Evaluation of anticancer activity of ferrocene based benzothiazole and β-ketooxothioacetal

Abstract

Ferrocene-based compounds have recently gained widespread importance in cancer treatment becuase of their lower toxicity and cost-effective synthesis. However, ferrocene-based compounds do not exist in nature. Moreover, the synthesis of thianes containing ferrocene is quite rare.
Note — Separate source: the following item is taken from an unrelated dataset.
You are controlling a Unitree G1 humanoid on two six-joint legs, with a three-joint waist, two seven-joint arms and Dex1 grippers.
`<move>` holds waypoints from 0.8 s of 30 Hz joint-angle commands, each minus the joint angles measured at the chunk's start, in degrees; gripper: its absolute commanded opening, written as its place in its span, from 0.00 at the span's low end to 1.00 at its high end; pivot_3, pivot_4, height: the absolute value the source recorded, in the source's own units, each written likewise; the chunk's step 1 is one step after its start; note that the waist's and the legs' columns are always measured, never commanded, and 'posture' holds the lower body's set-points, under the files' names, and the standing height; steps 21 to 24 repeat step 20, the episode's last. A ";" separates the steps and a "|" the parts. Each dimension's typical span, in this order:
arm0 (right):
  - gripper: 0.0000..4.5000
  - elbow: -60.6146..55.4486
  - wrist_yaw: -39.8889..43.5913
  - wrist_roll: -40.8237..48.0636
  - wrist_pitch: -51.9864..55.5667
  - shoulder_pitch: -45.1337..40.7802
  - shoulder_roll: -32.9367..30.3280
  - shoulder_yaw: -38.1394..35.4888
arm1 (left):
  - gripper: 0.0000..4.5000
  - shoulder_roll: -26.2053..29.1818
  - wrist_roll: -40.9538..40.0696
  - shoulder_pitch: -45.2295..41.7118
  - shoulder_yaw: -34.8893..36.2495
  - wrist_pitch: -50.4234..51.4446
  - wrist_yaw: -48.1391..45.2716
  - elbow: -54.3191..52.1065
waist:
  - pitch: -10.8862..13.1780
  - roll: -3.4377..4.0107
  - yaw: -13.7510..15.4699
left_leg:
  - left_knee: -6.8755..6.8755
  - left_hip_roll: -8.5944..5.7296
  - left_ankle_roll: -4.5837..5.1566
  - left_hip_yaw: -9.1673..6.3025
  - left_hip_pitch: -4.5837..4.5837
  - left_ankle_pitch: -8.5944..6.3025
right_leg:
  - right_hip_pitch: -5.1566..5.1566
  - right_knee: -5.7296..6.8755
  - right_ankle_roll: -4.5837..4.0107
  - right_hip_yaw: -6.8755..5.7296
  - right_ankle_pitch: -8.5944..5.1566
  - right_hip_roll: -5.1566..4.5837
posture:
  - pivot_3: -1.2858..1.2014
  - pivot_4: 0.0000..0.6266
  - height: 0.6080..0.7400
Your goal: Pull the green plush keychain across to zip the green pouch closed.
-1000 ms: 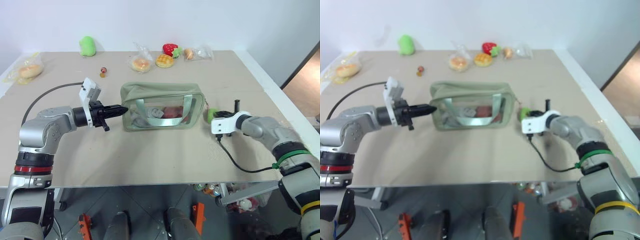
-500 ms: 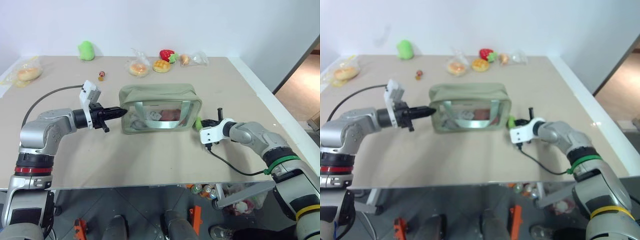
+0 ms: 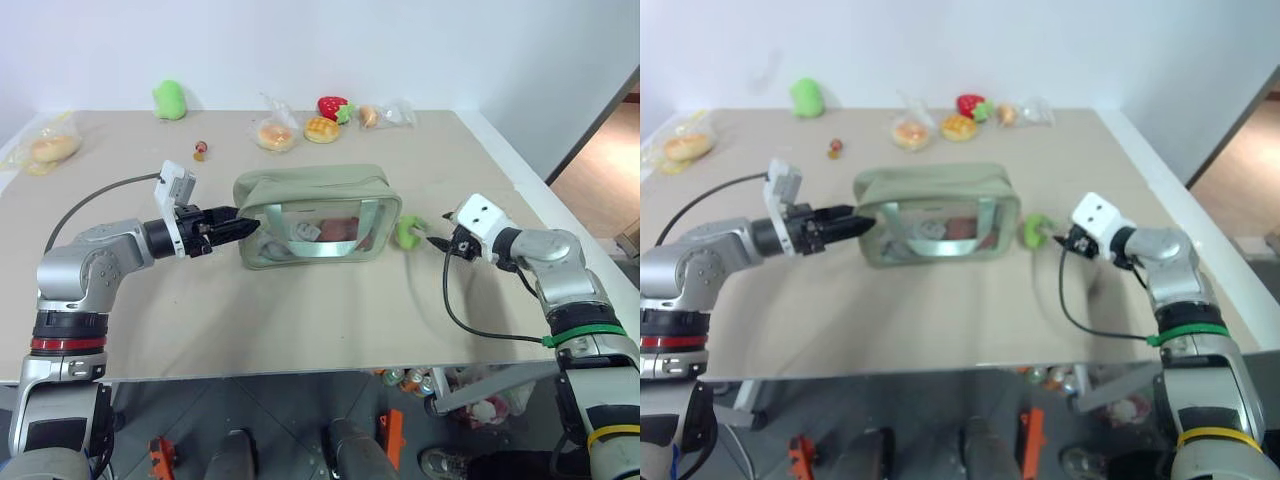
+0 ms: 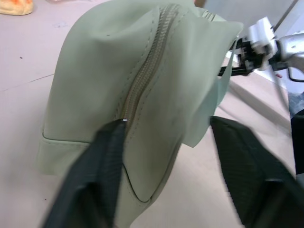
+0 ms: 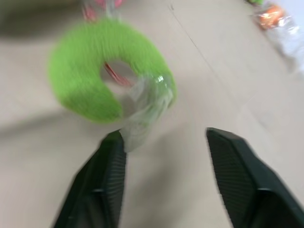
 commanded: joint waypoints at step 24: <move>0.59 -41.38 1.96 36.19 38.36 19.60 -1.69 -22.69 | 0.68 4.78 -10.49 18.58 18.01 1.48 7.19 -11.83 | 0.11 0.10 0.60 | 0.13 0.03 -0.10 0.30 -0.18 -0.34 | -0.31 -0.02 -0.11 0.25 -0.37 -0.04 | 0.52 0.24 1.00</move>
In the recent past, our group has reported iodine catalyzed synthesis of ferrocenated benzothiazole and β-ketooxothioacetal by the thermal reaction of ferrocenated β-chlorocinnamaldehyde with 2-aminothiophenol and 2-mercaptoethanol respectively.The molecular structure of both the compounds is quite interesting due to the presence of ferrocene which makes them highly important from an anticancer point of view. In this script, the synergistic effect of ferrocene and thiol has been observed in ferrocene functionalized thiols (Fenton reagents) for tumour growth suppression. The anticancer properties of both the compounds separately as well as in combination show a significant anticancer effect on cancer cell lines HCT116 (Colon), A549 (lung cancer), and MCF7 (Breast cancer). Both compounds and their combinations reflect cell death by generating ROS and depolarization of mitochondrial membrane potential. Gene expression profiling and protein expression studies of apoptosis-related genes (cleaved caspase 9, cleaved caspase 3, cleaved PARP and Bcl-2) were also evaluated. Results indicated that ferrocenated benzothiozole and β-ketooxothioacetal induced apoptosis through oxidative stress-mediated activation of intrinsic apoptosis pathway by generating intracellular ROS, loss of MMP, and alteration of expression of genes related to apoptosis. In addition, the anti-metastatic activity of benzothiozole and β-ketooxothioacetal was seen by wound healing assay showing anti-migratory properties. The properties like anti metastatic activity, cytotoxicity and showing synergistic effect when used in combination make benzothiozole and β-ketooxothioacetal potent platforms for the development of new anticancer agents. Benzothiazole and β-ketooxothioacetal can replace existing organometallic compounds with rare metals like platinum, due to their higher stability, lower cost, and lower toxicity.